— Task brief —
Everything in the entries below must be output exactly, apart from the pictures.

** Data to process follows **

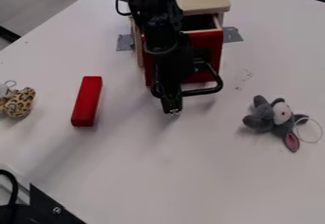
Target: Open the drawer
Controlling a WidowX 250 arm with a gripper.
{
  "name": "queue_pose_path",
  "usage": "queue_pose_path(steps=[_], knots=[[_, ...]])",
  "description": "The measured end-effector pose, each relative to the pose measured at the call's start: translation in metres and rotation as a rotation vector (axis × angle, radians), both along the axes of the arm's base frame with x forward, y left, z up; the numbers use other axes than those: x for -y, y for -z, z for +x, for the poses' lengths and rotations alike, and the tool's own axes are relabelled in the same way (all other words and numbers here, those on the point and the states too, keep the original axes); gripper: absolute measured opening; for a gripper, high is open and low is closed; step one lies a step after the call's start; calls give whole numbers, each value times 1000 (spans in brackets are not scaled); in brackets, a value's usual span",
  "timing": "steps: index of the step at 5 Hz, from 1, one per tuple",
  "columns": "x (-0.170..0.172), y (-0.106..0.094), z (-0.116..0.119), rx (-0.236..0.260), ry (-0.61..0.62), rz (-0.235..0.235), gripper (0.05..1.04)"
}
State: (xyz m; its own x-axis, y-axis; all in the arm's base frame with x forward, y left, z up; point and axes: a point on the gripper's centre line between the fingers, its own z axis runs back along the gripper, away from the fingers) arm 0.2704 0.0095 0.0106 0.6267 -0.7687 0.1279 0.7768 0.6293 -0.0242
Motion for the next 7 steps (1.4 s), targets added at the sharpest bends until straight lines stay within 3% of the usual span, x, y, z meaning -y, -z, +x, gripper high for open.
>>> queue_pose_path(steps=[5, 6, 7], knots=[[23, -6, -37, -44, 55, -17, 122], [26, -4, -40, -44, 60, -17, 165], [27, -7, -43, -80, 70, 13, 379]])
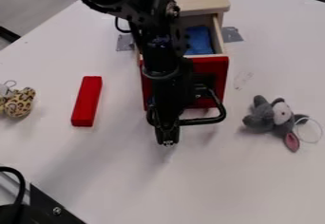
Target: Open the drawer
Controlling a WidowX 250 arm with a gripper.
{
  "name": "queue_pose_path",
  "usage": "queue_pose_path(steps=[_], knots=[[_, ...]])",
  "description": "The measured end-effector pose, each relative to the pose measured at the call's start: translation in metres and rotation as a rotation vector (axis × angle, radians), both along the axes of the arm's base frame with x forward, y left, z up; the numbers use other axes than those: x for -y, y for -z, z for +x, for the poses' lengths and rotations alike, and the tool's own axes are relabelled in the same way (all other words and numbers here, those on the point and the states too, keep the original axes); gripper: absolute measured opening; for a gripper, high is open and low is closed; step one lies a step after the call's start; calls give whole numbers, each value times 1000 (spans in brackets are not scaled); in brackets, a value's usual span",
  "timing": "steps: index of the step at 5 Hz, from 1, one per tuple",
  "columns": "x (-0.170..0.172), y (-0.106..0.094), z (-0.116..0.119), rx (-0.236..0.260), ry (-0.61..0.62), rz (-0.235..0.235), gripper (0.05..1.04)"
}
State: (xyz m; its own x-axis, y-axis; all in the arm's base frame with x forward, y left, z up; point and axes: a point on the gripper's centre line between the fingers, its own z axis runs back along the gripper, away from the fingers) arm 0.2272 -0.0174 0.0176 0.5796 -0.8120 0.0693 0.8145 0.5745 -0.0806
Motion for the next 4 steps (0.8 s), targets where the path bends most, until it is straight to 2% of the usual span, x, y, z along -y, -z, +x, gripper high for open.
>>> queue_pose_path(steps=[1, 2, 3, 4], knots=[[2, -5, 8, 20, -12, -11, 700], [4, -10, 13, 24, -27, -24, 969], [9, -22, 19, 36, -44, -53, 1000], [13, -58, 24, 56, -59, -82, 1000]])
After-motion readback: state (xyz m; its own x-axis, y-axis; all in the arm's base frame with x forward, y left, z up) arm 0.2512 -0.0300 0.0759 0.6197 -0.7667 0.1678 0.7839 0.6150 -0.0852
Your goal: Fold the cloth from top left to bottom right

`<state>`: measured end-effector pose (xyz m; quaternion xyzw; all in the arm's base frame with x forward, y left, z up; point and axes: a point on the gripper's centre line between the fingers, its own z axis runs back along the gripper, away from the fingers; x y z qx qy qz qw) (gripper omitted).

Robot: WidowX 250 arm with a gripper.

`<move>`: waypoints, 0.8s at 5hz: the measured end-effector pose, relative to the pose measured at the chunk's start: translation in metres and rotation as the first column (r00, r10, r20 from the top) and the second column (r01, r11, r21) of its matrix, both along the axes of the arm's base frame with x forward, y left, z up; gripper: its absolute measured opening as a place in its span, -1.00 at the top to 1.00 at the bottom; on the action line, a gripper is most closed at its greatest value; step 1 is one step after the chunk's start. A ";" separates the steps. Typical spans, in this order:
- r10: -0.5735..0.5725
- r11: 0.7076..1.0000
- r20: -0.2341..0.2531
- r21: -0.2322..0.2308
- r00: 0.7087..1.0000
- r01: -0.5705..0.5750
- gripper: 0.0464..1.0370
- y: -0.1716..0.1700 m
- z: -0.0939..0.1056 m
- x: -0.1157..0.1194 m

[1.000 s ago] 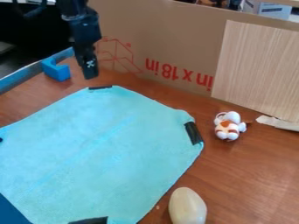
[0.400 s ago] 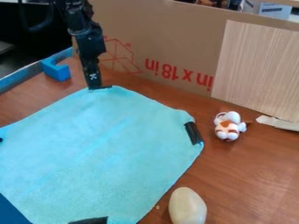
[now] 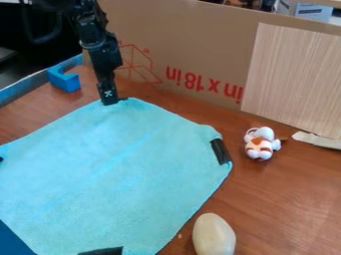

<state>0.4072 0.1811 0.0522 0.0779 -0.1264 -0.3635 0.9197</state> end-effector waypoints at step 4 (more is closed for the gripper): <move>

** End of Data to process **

— Task output —
Target: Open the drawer
Controlling a WidowX 250 arm with a gripper.
{
  "name": "queue_pose_path",
  "usage": "queue_pose_path(steps=[_], knots=[[_, ...]])",
  "description": "The measured end-effector pose, each relative to the pose measured at the call's start: translation in metres and rotation as a rotation vector (axis × angle, radians), both along the axes of the arm's base frame with x forward, y left, z up; the numbers use other axes than those: x for -y, y for -z, z for +x, for the poses' lengths and rotations alike, and the tool's own axes are relabelled in the same way (all other words and numbers here, those on the point and the states too, keep the original axes); gripper: absolute measured opening; for a gripper, high is open and low is closed; step one lies a step after the call's start; calls give whole numbers, each value times 1000 (spans in brackets are not scaled); in brackets, a value's usual span",
  "timing": "steps: index of the step at 5 Hz, from 1, one per tuple",
  "columns": "x (-0.170..0.172), y (-0.106..0.094), z (-0.116..0.119), rx (-0.236..0.260), ry (-0.61..0.62), rz (-0.235..0.235), gripper (0.05..1.04)"
}
State: (xyz m; its own x-axis, y-axis; all in the arm's base frame with x forward, y left, z up; point and axes: a point on the gripper's centre line between the fingers, its own z axis runs back along the gripper, away from the fingers) arm 0.2704 0.0095 0.0106 0.6267 -0.7687 0.1279 0.7768 0.6293 -0.0242
Motion for the next 7 steps (1.4 s), targets added at the sharpest bends until straight lines stay within 3% of the usual span, x, y, z meaning -y, -z, +x, gripper high for open.
>>> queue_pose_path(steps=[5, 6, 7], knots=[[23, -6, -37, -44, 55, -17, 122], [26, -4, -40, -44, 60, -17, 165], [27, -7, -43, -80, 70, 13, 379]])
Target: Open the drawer
Controlling a WidowX 250 arm with a gripper.
{
  "name": "queue_pose_path",
  "usage": "queue_pose_path(steps=[_], knots=[[_, ...]])",
  "description": "The measured end-effector pose, each relative to the pose measured at the call's start: translation in metres and rotation as a rotation vector (axis × angle, radians), both along the axes of the arm's base frame with x forward, y left, z up; the numbers use other axes than those: x for -y, y for -z, z for +x, for the poses' lengths and rotations alike, and the tool's own axes are relabelled in the same way (all other words and numbers here, those on the point and the states too, keep the original axes); gripper: absolute measured opening; for a gripper, high is open and low is closed; step one lies a step after the call's start; calls give whole numbers, each value times 1000 (spans in brackets are not scaled); in brackets, a value's usual span",
  "timing": "steps: index of the step at 5 Hz, from 1, one per tuple",
  "columns": "x (-0.170..0.172), y (-0.106..0.094), z (-0.116..0.119), rx (-0.236..0.260), ry (-0.61..0.62), rz (-0.235..0.235), gripper (0.05..1.04)"
}
State: (xyz m; its own x-axis, y-axis; all in the arm's base frame with x forward, y left, z up; point and axes: a point on the gripper's centre line between the fingers, its own z axis runs back along the gripper, away from the fingers) arm 0.2272 -0.0174 0.0176 0.5796 -0.8120 0.0693 0.8145 0.5745 -0.0806
Motion for the next 4 steps (0.8 s), targets where the path bends most, until it is straight to 2% of the usual span, x, y, z along -y, -z, +x, gripper high for open.
>>> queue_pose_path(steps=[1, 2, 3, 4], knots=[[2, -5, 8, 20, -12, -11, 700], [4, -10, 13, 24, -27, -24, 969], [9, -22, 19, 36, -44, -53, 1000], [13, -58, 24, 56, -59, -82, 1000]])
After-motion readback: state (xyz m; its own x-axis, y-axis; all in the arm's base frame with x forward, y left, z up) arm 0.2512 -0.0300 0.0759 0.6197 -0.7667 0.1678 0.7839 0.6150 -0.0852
Your goal: Fold the cloth from top left to bottom right

`<state>`: measured end-effector pose (xyz m; quaternion xyzw; all in the arm's base frame with x forward, y left, z up; point and axes: a point on the gripper's centre line between the fingers, its own z axis runs back along the gripper, away from the fingers; x y z qx qy qz qw) (gripper omitted).

Robot: WidowX 250 arm with a gripper.

`<move>`: waypoints, 0.8s at 5hz: the measured end-effector pose, relative to the pose measured at the chunk's start: translation in metres and rotation as the first column (r00, r10, r20 from the top) and the second column (r01, r11, r21) of its matrix, both along the axes of the arm's base frame with x forward, y left, z up; gripper: its absolute measured opening as a place in its span, -1.00 at the top to 1.00 at the bottom; on the action line, a gripper is most closed at its greatest value; step 1 is one step after the chunk's start. A ";" separates the steps. Typical spans, in this order:
- r10: -0.5735..0.5725
- r11: 0.7076..1.0000
- r20: -0.2341..0.2531
- r21: -0.2322..0.2308
- r00: 0.7087..1.0000
- r01: -0.5705..0.5750
- gripper: 0.0464..1.0370
- y: -0.1716..0.1700 m
- z: -0.0939..0.1056 m
- x: -0.1157..0.1194 m

[1.000 s ago] 
[0.400 s ago] 
[now] 

<state>0.4072 0.1811 0.0522 0.0779 -0.1264 -0.3635 0.9197</state> end-effector waypoints at step 4 (more is closed for the gripper): <move>

The required output has now been supplied.